Fodé CISSE, Journaliste, Rédacteur en Chef & Directeur de Publication © JVFE
L’histoire politique du Sénégal est ponctuée de duos fusionnels qui, une fois confrontés à la réalité du sommet de l’État, finissent par se fracasser contre les récifs de l’ambition ou des divergences idéologiques.
Aujourd’hui, le pays semble assister, non sans une certaine stupeur, à ce que beaucoup redoutaient : la fissure d’un attelage que l’on disait indissociable.
Le slogan « Diomaye mooy Sonko » (Diomaye, c’est Sonko), qui a porté le Pastef vers une victoire éclatante en mars 2024, semble désormais appartenir à un passé révolu.
Le choc des réalités
Pendant des années, Bassirou Diomaye Faye et Ousmane Sonko ont incarné un front uni contre le régime précédent. Mais l’exercice du pouvoir est un révélateur brutal.
D’un côté, un Président de la République, garant de l’unité nationale et des équilibres institutionnels ; de l’autre, un Premier ministre qui demeure le chef naturel du parti et l’idéologue en chef d’un projet de rupture radicale.
Les signaux de tensions se sont multipliés ces derniers mois, culminant en mars 2026 avec des déclarations de rupture qui ne laissent plus de place au doute.
Ousmane Sonko affirmait que le président Faye ne dispose pas de la légitimité partisane pour convoquer les députés du PASTEF.
Cette cohabitation “ardue” est le résultat d’une méfiance grandissante entre les deux hommes.
Le Premier ministre a levé toute ambiguïté sur ses ambitions, affirmant que “rien ni personne” ne pourra l’empêcher d’être candidat en 2029. Cette déclaration sonne comme un défi lancé au président Faye et à la magistrature.
Les récentes sorties d’Ousmane Sonko, critiquant ouvertement certaines orientations de la présidence ou menaçant de quitter le gouvernement, témoignent d’un malaise profond. Ce n’est plus seulement une question de « tempéraments » différents, mais une véritable crise de gouvernance.
Le PASTEF, majoritaire à l’Assemblée nationale, est une machine électorale structurée qui ne considère pas la mouvance présidentielle comme une menace. En revanche, le président Faye se retrouve dans une solitude partisane singulière, avec une coalition dirigée par Aminata Touré qui souffre d’un déficit de base électorale.

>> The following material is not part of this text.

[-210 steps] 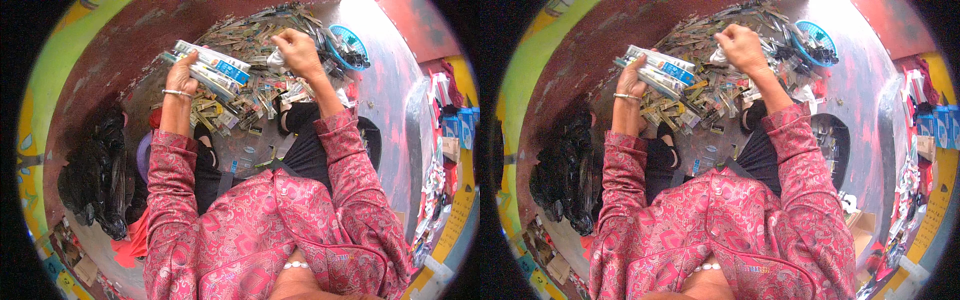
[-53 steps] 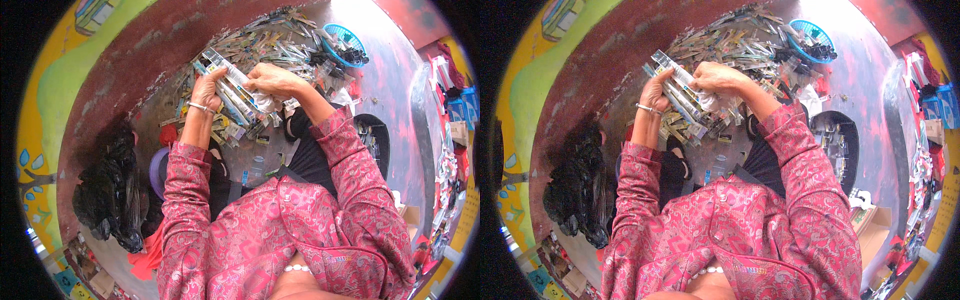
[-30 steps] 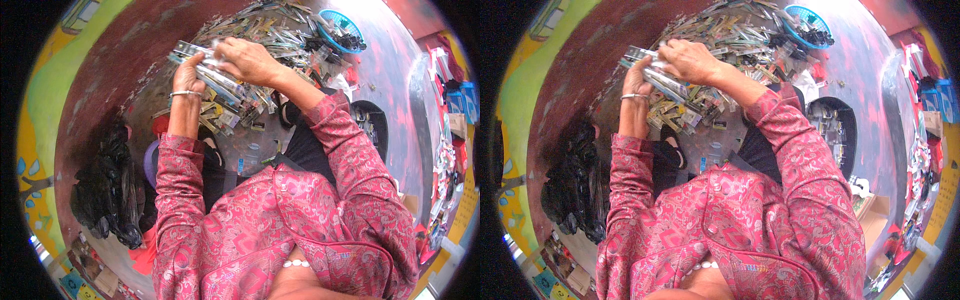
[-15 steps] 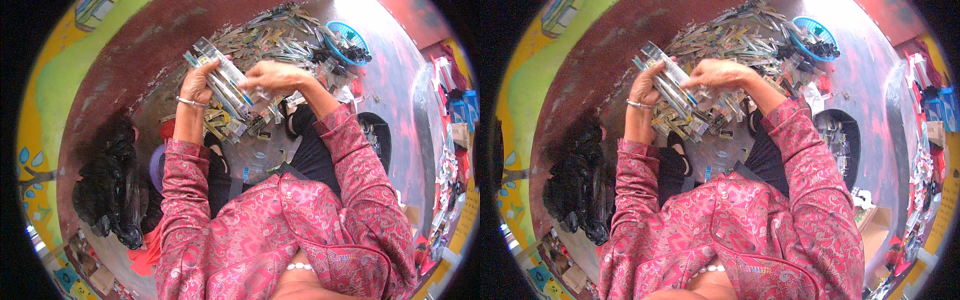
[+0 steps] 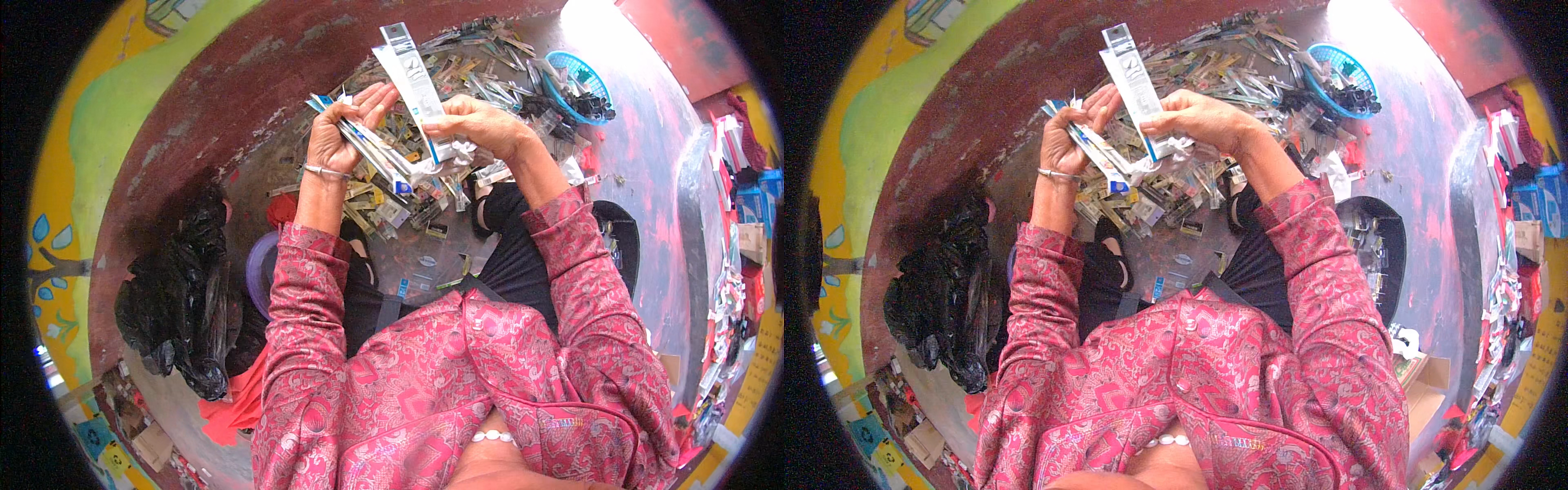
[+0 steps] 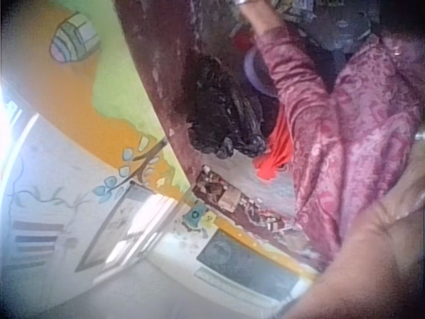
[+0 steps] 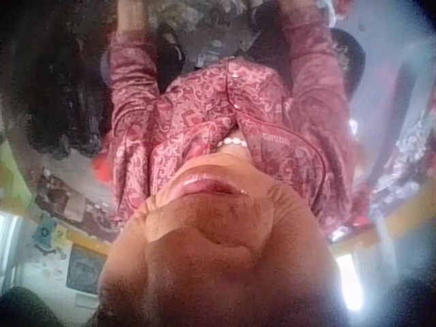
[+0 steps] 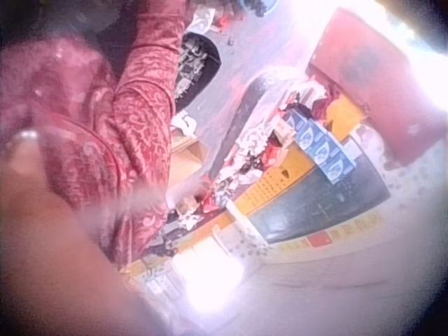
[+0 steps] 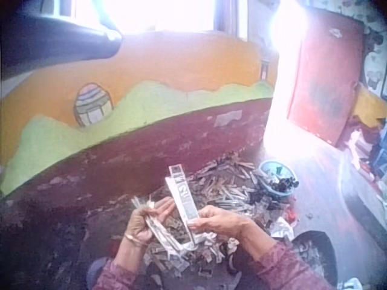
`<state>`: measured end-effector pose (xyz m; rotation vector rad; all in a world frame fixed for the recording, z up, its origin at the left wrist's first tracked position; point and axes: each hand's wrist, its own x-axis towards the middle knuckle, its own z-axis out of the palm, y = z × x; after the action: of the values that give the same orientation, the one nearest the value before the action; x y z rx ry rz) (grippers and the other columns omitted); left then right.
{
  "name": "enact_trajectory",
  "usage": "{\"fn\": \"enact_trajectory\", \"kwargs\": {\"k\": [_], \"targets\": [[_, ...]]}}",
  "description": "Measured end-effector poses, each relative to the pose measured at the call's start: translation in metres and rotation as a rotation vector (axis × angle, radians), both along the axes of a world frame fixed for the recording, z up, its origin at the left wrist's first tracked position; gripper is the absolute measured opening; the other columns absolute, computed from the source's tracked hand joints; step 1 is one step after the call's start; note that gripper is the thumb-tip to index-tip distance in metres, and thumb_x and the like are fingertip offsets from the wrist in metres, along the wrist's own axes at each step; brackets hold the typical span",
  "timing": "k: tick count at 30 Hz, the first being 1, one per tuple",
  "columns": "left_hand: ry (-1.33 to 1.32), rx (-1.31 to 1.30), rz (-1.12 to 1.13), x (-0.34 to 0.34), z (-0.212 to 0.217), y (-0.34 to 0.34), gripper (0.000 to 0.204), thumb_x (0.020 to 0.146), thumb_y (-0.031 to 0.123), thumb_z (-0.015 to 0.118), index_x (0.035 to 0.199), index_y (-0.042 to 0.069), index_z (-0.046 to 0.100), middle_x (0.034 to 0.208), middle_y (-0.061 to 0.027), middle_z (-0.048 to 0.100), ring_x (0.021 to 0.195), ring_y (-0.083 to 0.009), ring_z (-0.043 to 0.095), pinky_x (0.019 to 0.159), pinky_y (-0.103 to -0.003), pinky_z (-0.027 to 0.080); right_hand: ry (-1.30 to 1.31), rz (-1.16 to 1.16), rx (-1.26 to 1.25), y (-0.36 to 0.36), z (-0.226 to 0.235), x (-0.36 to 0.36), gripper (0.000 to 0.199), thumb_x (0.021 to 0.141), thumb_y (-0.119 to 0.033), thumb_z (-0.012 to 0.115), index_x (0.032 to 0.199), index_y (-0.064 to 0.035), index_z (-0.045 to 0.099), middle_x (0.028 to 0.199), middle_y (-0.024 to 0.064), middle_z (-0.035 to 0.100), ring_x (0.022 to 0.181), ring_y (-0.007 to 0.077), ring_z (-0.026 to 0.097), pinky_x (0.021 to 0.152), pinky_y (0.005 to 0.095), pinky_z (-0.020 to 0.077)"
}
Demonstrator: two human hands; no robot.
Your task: The person picks up small packaged items from a pile on the floor, wipes some with a cloth, and places them into a plastic bag or a basket.
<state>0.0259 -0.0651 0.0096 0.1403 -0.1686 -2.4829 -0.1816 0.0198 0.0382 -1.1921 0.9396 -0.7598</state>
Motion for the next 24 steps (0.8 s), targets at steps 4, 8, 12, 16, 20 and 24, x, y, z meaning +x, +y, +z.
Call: {"fn": "enact_trajectory", "kwargs": {"k": [4, 8, 12, 16, 20, 24], "targets": [[0.086, -0.009, 0.096, -0.004, 0.0, 0.003, 0.061, 0.061, -0.006, 0.038, 0.119, -0.018, 0.025, 0.124, -0.0318, 0.034, 0.121, -0.0397, 0.029, 0.103, -0.045, 0.026, -0.038, 0.138, 0.117, 0.001, -0.002, 0.013, 0.029, 0.079, -0.026, 0.059, 0.09, -0.0004, 0.063, 0.079, -0.0018, 0.061, 0.067, 0.0042, 0.052, 0.063, 0.0195, 0.0407], [0.037, -0.139, 0.074, -0.006, 0.005, 0.012, 0.065, 0.062, 0.005, 0.047, 0.122, -0.012, 0.03, 0.13, -0.0266, 0.03, 0.124, -0.0361, 0.026, 0.104, -0.047, 0.02, 0.042, 0.22, 0.084, 0.0, -0.003, 0.022, 0.03, 0.081, -0.026, 0.057, 0.093, 0.0012, 0.062, 0.082, -0.0004, 0.061, 0.071, 0.0063, 0.053, 0.067, 0.0206, 0.0411], [0.041, -0.194, 0.069, -0.015, 0.009, 0.02, 0.066, 0.064, 0.012, 0.049, 0.125, -0.006, 0.031, 0.132, -0.022, 0.031, 0.124, -0.0323, 0.029, 0.102, -0.052, 0.021, 0.048, 0.094, 0.097, -0.003, -0.018, 0.026, 0.032, 0.081, -0.026, 0.056, 0.094, 0.0029, 0.061, 0.087, 0.0027, 0.061, 0.08, 0.009, 0.052, 0.074, 0.0225, 0.0392], [0.109, -0.096, 0.065, -0.019, 0.003, 0.023, 0.064, 0.065, 0.012, 0.049, 0.125, -0.004, 0.032, 0.116, -0.0183, 0.046, 0.109, -0.0281, 0.045, 0.097, -0.049, 0.03, 0.037, 0.096, 0.133, -0.002, -0.022, 0.031, 0.035, 0.081, -0.031, 0.055, 0.091, 0.0022, 0.062, 0.083, 0.0031, 0.061, 0.077, 0.0109, 0.052, 0.071, 0.0249, 0.0399], [0.064, -0.07, 0.064, -0.015, -0.005, 0.015, 0.06, 0.064, 0.006, 0.05, 0.121, -0.006, 0.034, 0.086, -0.0085, 0.05, 0.077, -0.0178, 0.049, 0.078, -0.037, 0.041, 0.372, 0.174, 0.034, -0.008, -0.033, 0.03, 0.043, 0.081, -0.041, 0.051, 0.084, -0.0001, 0.063, 0.07, 0.0019, 0.058, 0.068, 0.0114, 0.05, 0.063, 0.0273, 0.0396], [0.007, -0.086, 0.125, -0.011, -0.012, 0.008, 0.06, 0.062, 0.004, 0.052, 0.119, -0.006, 0.036, 0.08, -0.0063, 0.045, 0.07, -0.0153, 0.045, 0.071, -0.032, 0.04, 0.474, 0.079, 0.036, -0.006, -0.024, 0.025, 0.048, 0.081, -0.048, 0.048, 0.075, -0.0023, 0.063, 0.066, 0.0013, 0.056, 0.061, 0.0114, 0.046, 0.055, 0.0271, 0.0366]]}}
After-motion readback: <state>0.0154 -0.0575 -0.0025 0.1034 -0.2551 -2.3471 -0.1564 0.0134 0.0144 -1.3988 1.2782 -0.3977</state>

Entre idéalisme et pragmatisme
Au cœur de cette discorde, le dossier économique et la gestion de la dette — estimée à 11 milliards de dollars de dettes cachées — agissent comme un catalyseur. Là où Bassirou Diomaye Faye tente d’adopter une posture de gestionnaire face aux partenaires internationaux, Ousmane Sonko semble vouloir maintenir la pression pour une application stricte de la « ligne du parti ».
Cette fragmentation au sommet fragilise l’État. Lorsque le Premier ministre prend à partie le chef de l’État devant ses militants, c’est l’autorité même de la fonction présidentielle qui est mise à l’épreuve. Pour le Sénégalais moyen, l’espoir d’un changement structurel risque de se noyer dans les querelles de leadership.
Quel avenir pour le Sénégal ?
Le Sénégal est à un tournant. Si le divorce se confirme, il pourrait entraîner une recomposition politique majeure et, potentiellement, une instabilité institutionnelle si la majorité parlementaire devait se déchirer entre « Diomayistes » et « Sonkoistes ».
Le défi pour les deux hommes n’est plus de gagner une élection, mais de prouver qu’ils peuvent diriger ensemble malgré leurs différences. La « rupture » ne peut pas seulement être celle d’une amitié politique ; elle doit être celle des vieilles habitudes de pouvoir qui privilégient les ego aux intérêts de la Nation. Sans un sursaut de cohérence, le tandem risque de laisser derrière lui un goût amer de rendez-vous manqué avec l’histoire.
Les investisseurs internationaux et le FMI observent ce duel avec méfiance, craignant une paralysie décisionnelle qui pourrait compromettre la restructuration financière du Sénégal.
Une citation pertinente sur le thème « Le tandem à l’épreuve du pouvoir » illustre la complexité de partager l’autorité, souvent marquée par la méfiance plutôt que la collaboration. Une citation notable est celle de Jacques Chirac : « Le pouvoir ne se partage pas ».
Nous pouvons dire qu’au Sénégal désormais « Le pouvoir est une femme qui ne se partage pas. » — Ahmadou Kourouma.